▶ _HOW TO COMPLETE THIS TASK_:
Please copy each line of the records below that holds the word "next".

▶ _ENTRIES SUPPLIED_:
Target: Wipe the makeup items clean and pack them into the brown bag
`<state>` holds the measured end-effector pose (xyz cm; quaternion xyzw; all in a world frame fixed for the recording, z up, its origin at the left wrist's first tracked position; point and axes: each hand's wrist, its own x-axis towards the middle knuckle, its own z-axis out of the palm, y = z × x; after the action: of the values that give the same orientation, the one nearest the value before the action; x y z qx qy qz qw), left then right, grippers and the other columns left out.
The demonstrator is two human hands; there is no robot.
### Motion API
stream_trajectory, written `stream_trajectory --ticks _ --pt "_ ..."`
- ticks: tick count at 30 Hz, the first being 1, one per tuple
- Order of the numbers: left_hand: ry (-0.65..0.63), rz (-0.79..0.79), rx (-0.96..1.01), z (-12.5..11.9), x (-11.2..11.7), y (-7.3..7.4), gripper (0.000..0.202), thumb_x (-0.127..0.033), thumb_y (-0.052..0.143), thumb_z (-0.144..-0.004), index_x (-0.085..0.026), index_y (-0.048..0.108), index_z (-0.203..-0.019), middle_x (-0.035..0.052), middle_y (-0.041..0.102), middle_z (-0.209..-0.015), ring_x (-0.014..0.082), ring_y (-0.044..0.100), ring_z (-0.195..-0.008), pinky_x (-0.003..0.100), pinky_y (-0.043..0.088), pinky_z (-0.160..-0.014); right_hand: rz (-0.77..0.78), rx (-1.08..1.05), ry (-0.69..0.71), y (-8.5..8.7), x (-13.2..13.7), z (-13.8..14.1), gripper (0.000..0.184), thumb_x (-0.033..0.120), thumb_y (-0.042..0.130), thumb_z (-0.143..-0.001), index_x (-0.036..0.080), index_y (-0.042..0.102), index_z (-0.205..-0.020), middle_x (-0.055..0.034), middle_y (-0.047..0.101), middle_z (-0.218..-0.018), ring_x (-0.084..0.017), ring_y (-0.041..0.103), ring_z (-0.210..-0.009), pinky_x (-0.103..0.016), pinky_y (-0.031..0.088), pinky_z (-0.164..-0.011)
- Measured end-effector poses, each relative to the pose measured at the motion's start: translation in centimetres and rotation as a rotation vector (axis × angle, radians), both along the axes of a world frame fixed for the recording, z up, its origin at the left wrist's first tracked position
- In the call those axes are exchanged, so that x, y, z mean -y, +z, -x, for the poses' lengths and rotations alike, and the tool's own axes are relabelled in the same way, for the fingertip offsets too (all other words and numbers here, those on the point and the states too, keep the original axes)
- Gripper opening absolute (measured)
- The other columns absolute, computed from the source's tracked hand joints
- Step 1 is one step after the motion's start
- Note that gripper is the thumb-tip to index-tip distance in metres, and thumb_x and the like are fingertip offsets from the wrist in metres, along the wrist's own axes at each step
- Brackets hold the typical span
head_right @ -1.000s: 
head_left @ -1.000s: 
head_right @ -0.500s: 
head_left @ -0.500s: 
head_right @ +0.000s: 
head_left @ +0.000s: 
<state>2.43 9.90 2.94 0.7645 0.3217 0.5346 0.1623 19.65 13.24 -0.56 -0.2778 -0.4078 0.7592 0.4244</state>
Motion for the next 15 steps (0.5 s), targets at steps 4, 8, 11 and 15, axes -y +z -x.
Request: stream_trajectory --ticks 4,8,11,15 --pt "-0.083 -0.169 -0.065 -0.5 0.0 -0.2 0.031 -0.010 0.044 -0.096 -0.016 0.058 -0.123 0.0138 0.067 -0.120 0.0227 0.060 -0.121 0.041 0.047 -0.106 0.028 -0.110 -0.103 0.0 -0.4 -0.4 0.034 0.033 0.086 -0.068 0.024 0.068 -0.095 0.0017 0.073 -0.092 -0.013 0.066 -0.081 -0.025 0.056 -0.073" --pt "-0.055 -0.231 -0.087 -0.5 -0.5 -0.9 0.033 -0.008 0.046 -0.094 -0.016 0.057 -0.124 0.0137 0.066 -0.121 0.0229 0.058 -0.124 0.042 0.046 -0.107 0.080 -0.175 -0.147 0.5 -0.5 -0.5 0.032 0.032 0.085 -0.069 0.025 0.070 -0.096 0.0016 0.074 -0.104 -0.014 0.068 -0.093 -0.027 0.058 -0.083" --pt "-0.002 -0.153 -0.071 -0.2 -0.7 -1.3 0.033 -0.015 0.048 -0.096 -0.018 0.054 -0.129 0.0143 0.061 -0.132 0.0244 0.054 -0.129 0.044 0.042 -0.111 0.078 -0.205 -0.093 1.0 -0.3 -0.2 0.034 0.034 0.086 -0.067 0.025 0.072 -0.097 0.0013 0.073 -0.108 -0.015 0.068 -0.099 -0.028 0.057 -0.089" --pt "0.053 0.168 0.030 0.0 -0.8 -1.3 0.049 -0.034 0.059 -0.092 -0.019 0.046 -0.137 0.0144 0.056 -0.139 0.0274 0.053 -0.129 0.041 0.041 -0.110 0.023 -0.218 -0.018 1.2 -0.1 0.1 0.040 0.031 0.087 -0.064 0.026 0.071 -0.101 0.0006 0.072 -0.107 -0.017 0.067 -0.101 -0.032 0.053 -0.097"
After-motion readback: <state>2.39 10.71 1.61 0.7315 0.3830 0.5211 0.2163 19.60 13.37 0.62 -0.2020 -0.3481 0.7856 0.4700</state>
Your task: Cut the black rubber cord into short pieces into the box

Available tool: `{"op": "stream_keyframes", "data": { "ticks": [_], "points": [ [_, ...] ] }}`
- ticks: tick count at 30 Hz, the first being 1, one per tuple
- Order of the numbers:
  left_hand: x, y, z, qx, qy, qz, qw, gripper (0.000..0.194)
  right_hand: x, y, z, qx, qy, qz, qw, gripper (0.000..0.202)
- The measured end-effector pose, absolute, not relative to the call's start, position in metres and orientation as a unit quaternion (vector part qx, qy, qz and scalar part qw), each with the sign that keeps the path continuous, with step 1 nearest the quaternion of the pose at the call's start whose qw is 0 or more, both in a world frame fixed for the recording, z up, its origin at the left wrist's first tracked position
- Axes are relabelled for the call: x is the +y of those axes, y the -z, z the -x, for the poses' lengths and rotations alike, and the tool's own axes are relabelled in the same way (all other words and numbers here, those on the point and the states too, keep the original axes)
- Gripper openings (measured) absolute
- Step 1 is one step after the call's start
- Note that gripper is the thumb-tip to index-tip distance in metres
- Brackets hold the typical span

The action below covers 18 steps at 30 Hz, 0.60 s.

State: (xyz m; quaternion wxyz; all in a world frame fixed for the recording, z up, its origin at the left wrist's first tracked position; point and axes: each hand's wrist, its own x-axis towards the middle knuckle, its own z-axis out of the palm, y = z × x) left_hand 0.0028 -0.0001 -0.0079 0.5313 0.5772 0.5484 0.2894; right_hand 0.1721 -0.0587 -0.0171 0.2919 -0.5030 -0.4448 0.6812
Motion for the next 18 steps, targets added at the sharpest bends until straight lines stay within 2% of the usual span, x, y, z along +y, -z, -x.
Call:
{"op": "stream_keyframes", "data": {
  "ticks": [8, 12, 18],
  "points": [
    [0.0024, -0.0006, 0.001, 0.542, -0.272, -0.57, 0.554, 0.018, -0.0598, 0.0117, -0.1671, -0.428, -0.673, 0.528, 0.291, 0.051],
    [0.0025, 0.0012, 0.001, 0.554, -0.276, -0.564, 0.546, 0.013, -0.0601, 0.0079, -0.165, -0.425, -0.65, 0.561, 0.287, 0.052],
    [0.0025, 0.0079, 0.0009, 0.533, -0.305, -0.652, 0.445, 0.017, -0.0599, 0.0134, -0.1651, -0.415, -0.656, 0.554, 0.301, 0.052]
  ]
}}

▶ _SOLUTION TO THE PROBLEM_:
Motion for the next 15 steps (0.5 s), targets at steps 4, 8, 11 and 15, axes -y +z -x.
Motion for the next 18 steps, targets added at the sharpest bends until straight lines stay within 2% of the usual span, x, y, z along +y, -z, -x.

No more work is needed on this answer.